Earlier, we discussed BP’s (BP) short interest trend. In this article, we’ll examine BP’s forward valuations compared to those of its peers.

Why BP Is Trading at a Discount to the Peer Average Valuations

Currently, BP (BP) is trading at a forward PE multiple of 12.0x, below the peer average of 13.0x. However, ExxonMobil (XOM), Chevron (CVX), PetroChina (PTR), and Suncor Energy (SU) are trading above the peer average at PE multiples of 17.1x, 16.6x, 14.9x, and 17.0x, respectively. In contrast, peers Royal Dutch Shell (RDS.A), Total (TOT), and YPF (YPF) are trading below the peer average at PE multiples of 11.1x, 10.5x, and 12.6x, respectively.

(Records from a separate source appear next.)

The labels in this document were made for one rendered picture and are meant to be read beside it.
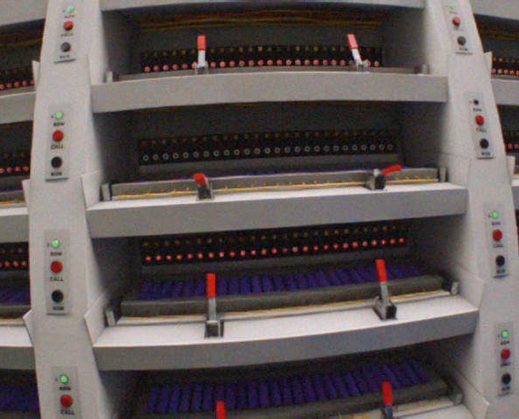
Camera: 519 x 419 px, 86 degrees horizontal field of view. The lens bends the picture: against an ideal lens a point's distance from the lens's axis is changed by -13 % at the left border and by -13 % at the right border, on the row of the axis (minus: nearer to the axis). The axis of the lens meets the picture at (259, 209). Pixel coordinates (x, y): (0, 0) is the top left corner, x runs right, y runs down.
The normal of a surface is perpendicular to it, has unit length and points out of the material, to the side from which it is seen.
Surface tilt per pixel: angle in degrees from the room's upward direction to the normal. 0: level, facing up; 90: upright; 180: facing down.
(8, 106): 111
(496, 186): 90
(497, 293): 90
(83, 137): 90
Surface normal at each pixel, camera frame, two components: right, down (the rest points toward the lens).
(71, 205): 0.06, -0.11
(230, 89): 0.07, 0.25
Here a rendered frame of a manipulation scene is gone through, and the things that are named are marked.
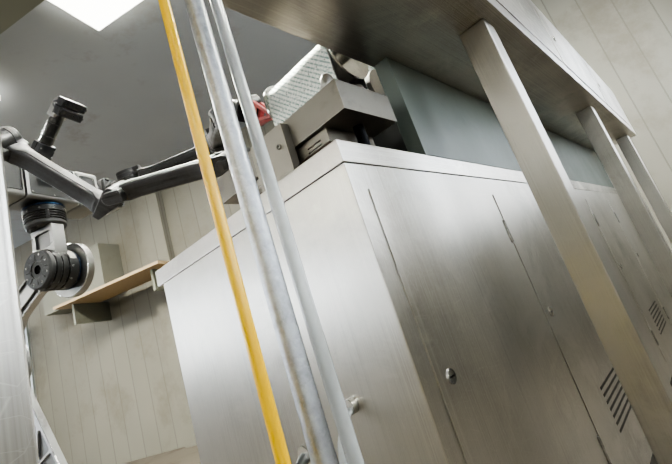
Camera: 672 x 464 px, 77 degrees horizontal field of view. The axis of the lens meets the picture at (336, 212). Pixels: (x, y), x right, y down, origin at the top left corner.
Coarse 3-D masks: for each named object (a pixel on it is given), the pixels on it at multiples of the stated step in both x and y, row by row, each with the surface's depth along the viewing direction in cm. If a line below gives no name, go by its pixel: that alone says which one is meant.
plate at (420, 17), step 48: (240, 0) 65; (288, 0) 68; (336, 0) 72; (384, 0) 75; (432, 0) 79; (480, 0) 84; (528, 0) 133; (336, 48) 84; (384, 48) 89; (432, 48) 95; (528, 48) 108; (480, 96) 127; (528, 96) 139; (576, 96) 153
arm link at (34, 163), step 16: (16, 144) 129; (16, 160) 128; (32, 160) 128; (48, 160) 132; (48, 176) 130; (64, 176) 130; (64, 192) 132; (80, 192) 131; (96, 192) 133; (96, 208) 131; (112, 208) 130
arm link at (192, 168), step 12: (216, 156) 119; (168, 168) 126; (180, 168) 123; (192, 168) 122; (132, 180) 128; (144, 180) 126; (156, 180) 126; (168, 180) 125; (180, 180) 125; (192, 180) 124; (108, 192) 126; (120, 192) 126; (132, 192) 128; (144, 192) 128; (108, 204) 128
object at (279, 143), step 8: (280, 128) 80; (288, 128) 81; (264, 136) 83; (272, 136) 81; (280, 136) 80; (288, 136) 80; (272, 144) 81; (280, 144) 80; (288, 144) 79; (272, 152) 81; (280, 152) 80; (288, 152) 78; (256, 160) 84; (272, 160) 81; (280, 160) 80; (288, 160) 78; (296, 160) 79; (256, 168) 84; (280, 168) 80; (288, 168) 78; (280, 176) 80
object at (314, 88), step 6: (330, 72) 100; (318, 78) 103; (336, 78) 99; (312, 84) 104; (318, 84) 103; (306, 90) 105; (312, 90) 104; (318, 90) 103; (300, 96) 107; (306, 96) 105; (312, 96) 104; (294, 102) 108; (300, 102) 107; (288, 108) 110; (294, 108) 108; (282, 114) 112; (288, 114) 110; (276, 120) 113; (282, 120) 112
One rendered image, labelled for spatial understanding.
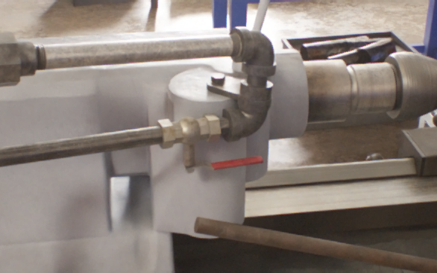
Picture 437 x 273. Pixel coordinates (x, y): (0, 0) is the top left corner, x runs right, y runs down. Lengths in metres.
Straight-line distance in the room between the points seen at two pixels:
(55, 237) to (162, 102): 0.20
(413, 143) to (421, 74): 0.36
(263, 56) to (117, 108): 0.19
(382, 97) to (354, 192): 0.31
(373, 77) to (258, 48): 0.25
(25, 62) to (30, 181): 0.24
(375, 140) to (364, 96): 2.18
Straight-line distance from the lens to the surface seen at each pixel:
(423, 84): 0.94
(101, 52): 0.66
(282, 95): 0.87
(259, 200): 1.17
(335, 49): 3.21
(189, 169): 0.75
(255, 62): 0.73
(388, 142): 3.10
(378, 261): 0.84
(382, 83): 0.93
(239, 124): 0.74
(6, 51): 0.62
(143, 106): 0.82
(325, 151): 2.98
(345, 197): 1.20
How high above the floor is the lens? 1.49
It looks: 29 degrees down
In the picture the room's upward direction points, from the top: straight up

BP is trading at a forward enterprise value-to-EBITDA multiple of 4.7x, again below the peer average of 4.9x.

Why is BP trading below the peer average?

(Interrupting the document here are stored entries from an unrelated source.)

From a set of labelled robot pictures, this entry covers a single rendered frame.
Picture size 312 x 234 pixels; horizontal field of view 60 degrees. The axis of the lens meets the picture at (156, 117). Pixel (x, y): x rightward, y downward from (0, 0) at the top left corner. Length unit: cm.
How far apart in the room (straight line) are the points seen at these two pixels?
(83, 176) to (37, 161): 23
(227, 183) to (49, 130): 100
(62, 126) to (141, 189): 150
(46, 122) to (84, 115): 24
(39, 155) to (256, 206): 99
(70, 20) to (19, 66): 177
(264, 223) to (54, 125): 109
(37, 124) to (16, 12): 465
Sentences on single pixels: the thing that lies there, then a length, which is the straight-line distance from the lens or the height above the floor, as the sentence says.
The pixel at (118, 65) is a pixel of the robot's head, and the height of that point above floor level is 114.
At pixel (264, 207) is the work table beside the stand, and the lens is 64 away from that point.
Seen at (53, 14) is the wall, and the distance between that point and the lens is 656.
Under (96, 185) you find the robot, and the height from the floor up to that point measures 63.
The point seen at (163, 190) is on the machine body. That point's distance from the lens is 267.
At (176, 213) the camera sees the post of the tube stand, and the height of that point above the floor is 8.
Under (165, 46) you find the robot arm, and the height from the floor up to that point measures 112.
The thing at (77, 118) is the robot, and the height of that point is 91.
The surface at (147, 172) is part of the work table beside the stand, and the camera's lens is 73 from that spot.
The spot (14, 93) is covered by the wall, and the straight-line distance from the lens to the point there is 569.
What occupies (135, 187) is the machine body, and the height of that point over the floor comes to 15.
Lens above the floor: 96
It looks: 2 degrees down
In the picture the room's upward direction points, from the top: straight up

BP stock has risen 10% in the current quarter. Despite its rise, BP stock is trading below the peer average on both valuation metrics.

BP has a robust upstream portfolio, which has a strong pipeline of projects. The company expanded via capex and acquisitions in 2018. However, its cash flow from operations fell short of covering its capex, acquisition, and dividend outflows in the year. 

Usually, a shortfall isn’t good for a company, as it could result in forced decisions such as raising debt or divestments. BP’s shortfall as a percentage of its earnings capacity (cash flow from operations) stood at 33% in 2018. In contrast, ExxonMobil, Chevron, and Shell had cash flow surpluses of 7%, 27%, and 27%, respectively, in 2018.

Further, BP’s debt position doesn’t look favorable. The company’s total debt-to-capital ratio of 39% stood above the peer average. A higher ratio reduces a company’s financial strength and flexibility to handle tough times. ExxonMobil’s, Chevron’s, and Shell’s ratios stood at 16%, 18%, and 28%, respectively, in 2018.

Thus, in 2018, BP’s above average debt-to-capital ratio and cash flow shortfall made it financially weak compared to its peers.